◆ **Problem to work on**
Starting with the first line of the data below, copy each line up to and including the one containing "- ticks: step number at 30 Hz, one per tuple". Pictures stay out.
····················
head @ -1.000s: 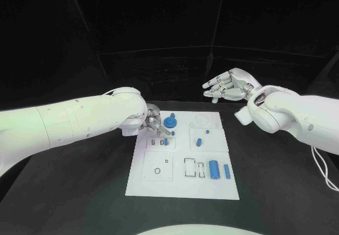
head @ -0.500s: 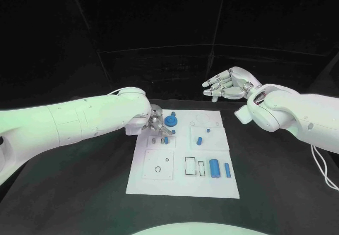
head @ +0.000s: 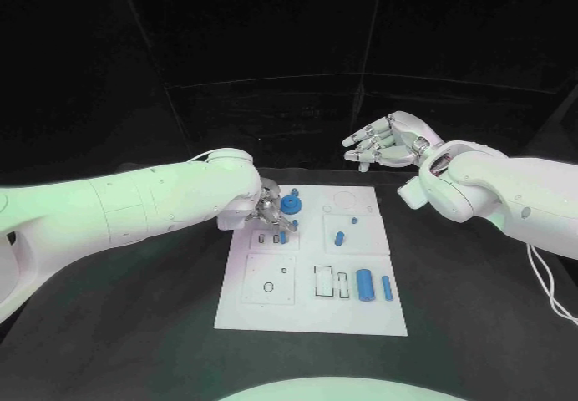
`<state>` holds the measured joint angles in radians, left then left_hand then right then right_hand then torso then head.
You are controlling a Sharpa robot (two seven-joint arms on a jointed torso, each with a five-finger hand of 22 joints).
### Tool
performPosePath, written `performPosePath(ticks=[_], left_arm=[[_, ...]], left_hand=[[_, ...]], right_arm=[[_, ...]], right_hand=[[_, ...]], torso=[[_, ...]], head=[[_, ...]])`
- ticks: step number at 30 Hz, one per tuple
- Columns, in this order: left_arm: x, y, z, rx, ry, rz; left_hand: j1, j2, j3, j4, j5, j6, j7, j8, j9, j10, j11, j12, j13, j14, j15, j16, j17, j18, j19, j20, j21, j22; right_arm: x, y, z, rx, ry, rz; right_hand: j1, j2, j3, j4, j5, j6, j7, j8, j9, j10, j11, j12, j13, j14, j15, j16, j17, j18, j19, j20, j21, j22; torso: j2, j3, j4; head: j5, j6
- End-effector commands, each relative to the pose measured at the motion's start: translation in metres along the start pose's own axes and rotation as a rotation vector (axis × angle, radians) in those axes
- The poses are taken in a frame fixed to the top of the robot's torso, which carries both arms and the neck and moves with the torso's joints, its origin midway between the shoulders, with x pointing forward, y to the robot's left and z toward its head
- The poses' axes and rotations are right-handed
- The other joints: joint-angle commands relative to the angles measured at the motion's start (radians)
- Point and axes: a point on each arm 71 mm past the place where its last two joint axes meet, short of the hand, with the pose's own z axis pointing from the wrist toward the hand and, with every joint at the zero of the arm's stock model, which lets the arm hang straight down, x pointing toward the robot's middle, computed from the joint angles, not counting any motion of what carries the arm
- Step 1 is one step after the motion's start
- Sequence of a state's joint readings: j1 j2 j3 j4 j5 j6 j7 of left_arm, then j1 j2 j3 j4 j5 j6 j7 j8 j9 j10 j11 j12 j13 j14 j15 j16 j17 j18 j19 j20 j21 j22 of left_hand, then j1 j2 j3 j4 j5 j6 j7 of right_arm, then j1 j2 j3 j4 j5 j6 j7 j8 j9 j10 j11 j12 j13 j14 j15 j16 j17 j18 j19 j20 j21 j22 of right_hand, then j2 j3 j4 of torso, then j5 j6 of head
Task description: Assemble the parts on the task board
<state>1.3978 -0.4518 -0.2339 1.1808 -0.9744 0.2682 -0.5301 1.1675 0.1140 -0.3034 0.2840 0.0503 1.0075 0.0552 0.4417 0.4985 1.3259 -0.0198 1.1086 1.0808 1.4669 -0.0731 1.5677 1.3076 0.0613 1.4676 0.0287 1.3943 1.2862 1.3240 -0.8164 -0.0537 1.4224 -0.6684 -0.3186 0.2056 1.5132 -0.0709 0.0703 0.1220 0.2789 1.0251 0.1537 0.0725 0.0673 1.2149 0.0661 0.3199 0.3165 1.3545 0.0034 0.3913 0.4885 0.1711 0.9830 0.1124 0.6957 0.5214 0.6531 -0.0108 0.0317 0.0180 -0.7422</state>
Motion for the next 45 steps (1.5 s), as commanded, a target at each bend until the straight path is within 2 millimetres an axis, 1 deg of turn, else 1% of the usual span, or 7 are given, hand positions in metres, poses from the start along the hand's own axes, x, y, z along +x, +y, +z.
performPosePath(ticks=[1, 7, 20, 32, 35, 42, 45], left_arm=[[0.0009, 0.0001, 0.0005, -0.012, 0.022, 0.021], [0.0017, -0.0001, 0.0020, -0.018, 0.036, 0.029], [0.0066, -0.0006, 0.0073, -0.025, 0.052, 0.031], [0.0086, -0.0025, 0.0080, -0.019, 0.050, 0.029], [0.0093, -0.0034, 0.0078, -0.016, 0.051, 0.030], [0.0104, -0.0039, 0.0067, -0.007, 0.049, 0.018], [0.0105, -0.0023, 0.0059, -0.004, 0.047, 0.007]], left_hand=[[0.004, 0.003, 0.003, -0.004, -0.001, -0.006, 0.000, 0.003, 0.003, 0.006, 0.002, 0.008, 0.002, 0.104, -0.008, 0.003, 0.263, -0.006, 0.023, -0.003, 0.007, 0.002], [0.008, 0.004, 0.004, -0.006, -0.001, -0.007, -0.001, 0.005, 0.007, 0.006, 0.002, 0.008, 0.003, 0.104, -0.008, 0.003, 0.263, -0.006, 0.023, -0.003, 0.007, 0.003], [0.027, 0.012, 0.015, -0.017, -0.001, -0.009, -0.002, 0.013, 0.021, 0.007, 0.000, 0.012, 0.006, 0.104, -0.009, 0.003, 0.263, -0.006, 0.022, -0.004, 0.008, 0.005], [0.039, 0.015, 0.023, -0.024, 0.000, -0.011, -0.003, 0.018, 0.030, 0.008, 0.000, 0.013, 0.008, 0.104, -0.009, 0.003, 0.263, -0.007, 0.023, -0.004, 0.011, 0.010], [0.044, 0.016, 0.027, -0.027, 0.000, -0.011, -0.003, 0.020, 0.034, 0.008, -0.001, 0.014, 0.009, 0.104, -0.010, 0.003, 0.263, -0.007, 0.023, -0.004, 0.012, 0.011], [0.075, 0.030, 0.056, -0.047, 0.000, -0.010, -0.007, 0.031, 0.052, 0.011, -0.003, 0.015, 0.010, 0.104, -0.012, 0.003, 0.263, -0.006, 0.021, -0.005, 0.010, 0.009], [0.098, 0.036, 0.076, -0.065, 0.000, -0.008, -0.009, 0.038, 0.063, 0.012, -0.006, 0.016, 0.011, 0.104, -0.013, 0.003, 0.263, -0.006, 0.020, -0.006, 0.008, 0.007]], right_arm=[[0.0005, 0.0021, 0.0010, -0.008, 0.009, -0.001], [0.0007, 0.0021, 0.0011, -0.008, 0.010, 0.000], [0.0015, 0.0025, 0.0014, -0.009, 0.014, 0.001], [0.0014, 0.0018, 0.0025, -0.007, 0.015, 0.000], [0.0013, 0.0016, 0.0030, -0.006, 0.014, 0.000], [0.0005, 0.0003, 0.0040, -0.003, 0.013, -0.002], [0.0003, -0.0002, 0.0045, -0.002, 0.014, -0.003]], right_hand=[[-0.006, -0.006, 0.005, 0.002, 0.005, 0.003, 0.003, -0.003, -0.001, 0.006, 0.003, -0.005, -0.001, 0.005, -0.001, -0.004, 0.001, 0.010, 0.008, 0.002, -0.004, -0.001], [-0.008, -0.006, 0.005, 0.003, 0.006, 0.003, 0.004, -0.003, 0.000, 0.006, 0.003, -0.005, -0.002, 0.006, -0.001, -0.005, 0.001, 0.010, 0.008, 0.002, -0.004, -0.001], [-0.008, -0.006, 0.005, 0.003, 0.006, 0.003, 0.004, -0.003, 0.000, 0.006, 0.003, -0.005, -0.002, 0.006, -0.001, -0.005, 0.001, 0.010, 0.008, 0.002, -0.004, -0.001], [-0.010, -0.005, 0.006, 0.004, 0.008, 0.004, 0.004, -0.003, 0.000, 0.007, 0.003, -0.006, -0.003, 0.006, 0.000, -0.007, 0.002, 0.010, 0.008, 0.002, -0.006, -0.002], [-0.010, -0.005, 0.006, 0.004, 0.008, 0.004, 0.004, -0.003, 0.000, 0.007, 0.003, -0.006, -0.003, 0.006, 0.000, -0.007, 0.002, 0.010, 0.008, 0.002, -0.006, -0.002], [-0.010, -0.004, 0.007, 0.005, 0.009, 0.004, 0.003, -0.003, 0.000, 0.007, 0.003, -0.007, -0.003, 0.007, 0.000, -0.009, 0.003, 0.011, 0.009, 0.002, -0.006, -0.002], [-0.010, -0.004, 0.008, 0.004, 0.011, 0.004, 0.003, -0.003, 0.000, 0.007, 0.003, -0.008, -0.003, 0.007, -0.001, -0.010, 0.003, 0.011, 0.009, 0.002, -0.007, -0.002]], torso=[[-0.001, 0.0002, 0.0004], [-0.001, 0.0002, 0.0014], [0.001, -0.0001, 0.0009], [-0.001, -0.0003, 0.0015], [0.000, -0.0003, 0.0012], [-0.001, -0.0005, 0.0030], [0.000, -0.0005, 0.0025]], head=[[-0.002, -0.002], [-0.002, -0.005], [0.001, -0.002], [-0.002, -0.010], [-0.003, -0.005], [-0.007, -0.005], [-0.006, -0.009]])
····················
◆ **The answer**
head @ -1.000s: 
head @ -0.500s: 
head @ +0.000s: 
`<state>` holds the measured joint angles in radians, left then left_hand then right then right_hand then torso then head.
You are controlling a Sharpa robot (two seven-joint arms on a jointed torso, each with a five-finger hand of 22 joints).
### Tool
performPosePath, written `performPosePath(ticks=[_], left_arm=[[_, ...]], left_hand=[[_, ...]], right_arm=[[_, ...]], right_hand=[[_, ...]], torso=[[_, ...]], head=[[_, ...]])`
- ticks: step number at 30 Hz, one per tuple

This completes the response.